Load Balancing Is Not Just Distributing Traffic. Here Is What It Really Does.
by Eric Hanson, Backend Developer at Clean Systems Consulting
What Engineers Think Load Balancers Do
Ask most engineers what a load balancer does and you get: "It distributes traffic across multiple servers." That is accurate the way "a database stores data" is accurate — technically correct, operationally incomplete.
The mental model of a load balancer as a simple traffic splitter causes real problems. Teams configure round-robin across three instances and consider the problem solved. Then they get surprised when a backend instance dies and requests continue hitting it for 30 seconds. Or when sticky sessions cause one instance to handle 70% of the traffic. Or when TLS configuration at the load balancer does not match their security requirements. These are not edge cases — they are the operational reality of running a load balancer in production.
What Load Balancers Actually Do
Health checking and failure removal. A load balancer continuously checks backend health and removes failing instances from the pool. The critical configuration is the health check parameters: interval (how often to check), threshold (how many failures before removal), and timeout (how long to wait for a response). A health check with a 30-second interval and a threshold of three failures means a dead backend handles traffic for up to 90 seconds before removal. For a system handling 500 req/s, that is 45,000 failed requests during that window.
# ALB health check configuration
# Default settings fail slowly:
HealthCheckIntervalSeconds: 30 # checks every 30s
HealthyThresholdCount: 3 # needs 3 successful checks
UnhealthyThresholdCount: 3 # needs 3 failed checks to remove
# Worst case: 90 seconds of traffic to a dead backend
# Aggressive settings for faster failover:
HealthCheckIntervalSeconds: 10
UnhealthyThresholdCount: 2
# Worst case: 20 seconds -- much more acceptable
TLS termination. The load balancer handles the TLS handshake with the client and forwards decrypted traffic to backends over the internal network. This offloads CPU-intensive cryptographic operations from application servers. It also centralizes certificate management — you renew the certificate in one place rather than on every instance. The tradeoff: traffic between the load balancer and backends is unencrypted unless you configure end-to-end TLS (mutual TLS between load balancer and backends), which adds complexity.
Connection pooling and HTTP/2 multiplexing. Modern load balancers like nginx and AWS ALB maintain persistent connection pools to backends. A client makes a request; the load balancer may use an existing connection to the backend rather than opening a new one. For HTTP/2, the load balancer multiplexes multiple client streams onto fewer backend connections. This matters significantly for high-concurrency workloads where connection setup overhead is non-trivial.

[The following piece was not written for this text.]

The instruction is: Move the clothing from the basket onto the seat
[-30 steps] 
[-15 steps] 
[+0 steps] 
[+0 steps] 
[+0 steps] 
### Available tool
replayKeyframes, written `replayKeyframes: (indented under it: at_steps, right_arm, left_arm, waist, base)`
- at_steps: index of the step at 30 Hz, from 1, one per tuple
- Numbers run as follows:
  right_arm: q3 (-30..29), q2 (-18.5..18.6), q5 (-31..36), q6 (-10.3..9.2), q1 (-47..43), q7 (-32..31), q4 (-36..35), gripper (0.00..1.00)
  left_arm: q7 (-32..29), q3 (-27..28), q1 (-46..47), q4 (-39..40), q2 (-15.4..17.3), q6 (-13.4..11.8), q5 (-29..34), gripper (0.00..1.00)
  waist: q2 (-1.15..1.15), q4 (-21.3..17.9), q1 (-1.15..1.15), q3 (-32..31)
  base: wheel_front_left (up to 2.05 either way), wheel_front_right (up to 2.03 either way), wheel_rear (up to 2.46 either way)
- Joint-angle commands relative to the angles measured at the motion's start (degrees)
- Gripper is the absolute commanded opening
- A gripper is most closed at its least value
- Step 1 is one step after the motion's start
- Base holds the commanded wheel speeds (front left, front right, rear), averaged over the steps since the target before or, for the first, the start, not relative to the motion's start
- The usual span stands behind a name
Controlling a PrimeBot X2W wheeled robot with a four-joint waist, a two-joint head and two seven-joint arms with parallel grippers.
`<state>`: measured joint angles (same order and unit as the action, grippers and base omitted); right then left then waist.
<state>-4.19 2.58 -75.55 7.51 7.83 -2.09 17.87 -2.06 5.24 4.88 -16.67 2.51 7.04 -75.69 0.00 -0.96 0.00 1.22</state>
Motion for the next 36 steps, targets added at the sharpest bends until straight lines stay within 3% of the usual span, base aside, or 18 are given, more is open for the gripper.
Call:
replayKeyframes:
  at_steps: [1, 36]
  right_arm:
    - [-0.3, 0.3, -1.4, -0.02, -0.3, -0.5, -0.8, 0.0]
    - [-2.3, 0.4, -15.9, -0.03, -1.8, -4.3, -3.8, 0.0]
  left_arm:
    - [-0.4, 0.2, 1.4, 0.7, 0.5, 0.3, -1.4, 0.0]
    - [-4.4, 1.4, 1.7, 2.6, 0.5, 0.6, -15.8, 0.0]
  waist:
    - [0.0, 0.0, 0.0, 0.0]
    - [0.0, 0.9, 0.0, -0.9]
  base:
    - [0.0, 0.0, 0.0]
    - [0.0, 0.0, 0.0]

Session affinity (sticky sessions). The load balancer can route all requests from the same client to the same backend instance, based on a cookie. This is required when backends hold session state locally. The problem: it creates uneven load distribution. A client that makes 10x more requests than average disproportionately loads one backend. It also complicates failover — if the pinned backend dies, that client's session is lost. The better solution is stateless backends with centralized session storage (Redis), making sticky sessions unnecessary.
Balancing Algorithms That Matter
Round robin: requests cycle through backends in order. Simple, even distribution when all requests have similar cost. Fails when backends have different capacities or when request cost varies significantly.
Least connections: new requests go to the backend with the fewest active connections. Better for variable-cost requests — a long-running query on one backend does not disproportionately load that backend because new short requests route elsewhere. AWS ALB's "least outstanding requests" algorithm is a variant of this.
Weighted: backends receive traffic proportional to assigned weights. Used during deployments — gradually shift traffic from old to new instances by adjusting weights rather than a hard cutover.
What This Changes About Your Design
If you design your system assuming the load balancer is a dumb traffic splitter, you will be surprised by health check lag, session distribution problems, and TLS configuration gaps. Design instead with the assumption that the load balancer is a configurable policy layer between clients and your application.
Configure health checks aggressively. Use least-connections for variable-cost workloads. Remove local session state from application servers. Configure appropriate connection draining (the time the load balancer gives in-flight requests to complete before removing an instance during a deployment). These are not advanced configurations — they are the baseline for a load balancer configuration that behaves correctly under real conditions.